On the Efficacy of Sampling Adapters
Clara Meister, Tiago Pimentel, Luca Malagutti, Ethan G. Wilcox, Ryan Cotterell
TL;DR
This paper formalizes sampling adapters as simple, plug-in modifications to the per-step conditional distributions of autoregressive language models, unifying common decoding tricks under a single framework. It argues that adapters enact a precision–recall trade-off: they often reduce the model's ability to generate certain strings (lower recall) but improve the likelihood of producing high-quality text (higher precision), aligning with sequence-level quality as measured by Mauve when tuned. Through analyses using reverse cross-entropy, reverse KL divergence, and balanced metrics like TVD/JS, the authors show precision-emphasizing measures correlate with improved text quality, suggesting practical guidance for adapter hyperparameter selection.

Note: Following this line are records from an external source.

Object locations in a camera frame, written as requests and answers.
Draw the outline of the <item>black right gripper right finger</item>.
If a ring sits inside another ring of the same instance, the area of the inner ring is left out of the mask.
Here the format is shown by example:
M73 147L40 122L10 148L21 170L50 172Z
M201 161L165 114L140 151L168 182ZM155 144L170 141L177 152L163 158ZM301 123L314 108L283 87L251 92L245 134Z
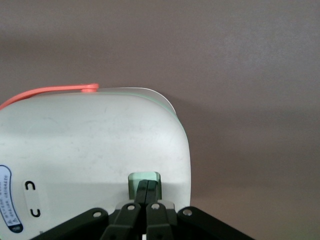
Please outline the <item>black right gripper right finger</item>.
M145 181L146 238L148 240L251 240L252 237L196 208L175 211L160 202L159 185Z

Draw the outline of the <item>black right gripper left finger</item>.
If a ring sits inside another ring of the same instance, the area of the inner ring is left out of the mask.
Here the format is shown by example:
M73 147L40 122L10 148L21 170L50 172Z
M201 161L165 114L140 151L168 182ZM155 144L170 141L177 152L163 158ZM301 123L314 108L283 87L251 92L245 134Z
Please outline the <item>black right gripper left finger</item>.
M92 208L50 230L34 240L138 240L137 220L145 203L148 180L138 184L133 202L128 202L112 214L102 208Z

The work highlights that standard training objectives may misalign with generation goals and that precision-focused measures can serve as efficient proxies for steering decoding choices in open-ended generation settings.
Abstract
Sampling is a common strategy for generating text from probabilistic models, yet standard ancestral sampling often results in text that is incoherent or ungrammatical. To alleviate this issue, various modifications to a model's sampling distribution, such as nucleus or top-k sampling, have been introduced and are now ubiquitously used in language generation systems. We propose a unified framework for understanding these techniques, which we term sampling adapters. Sampling adapters often lead to qualitatively better text, which raises the question: From a formal perspective, how are they changing the (sub)word-level distributions of language generation models? And why do these local changes lead to higher-quality text? We argue that the shift they enforce can be viewed as a trade-off between precision and recall: while the model loses its ability to produce certain strings, its precision rate on desirable text increases. While this trade-off is not reflected in standard metrics of distribution quality (such as perplexity), we find that several precision-emphasizing measures indeed indicate that sampling adapters can lead to probability distributions more aligned with the true distribution. Further, these measures correlate with higher sequence-level quality scores, specifically, Mauve.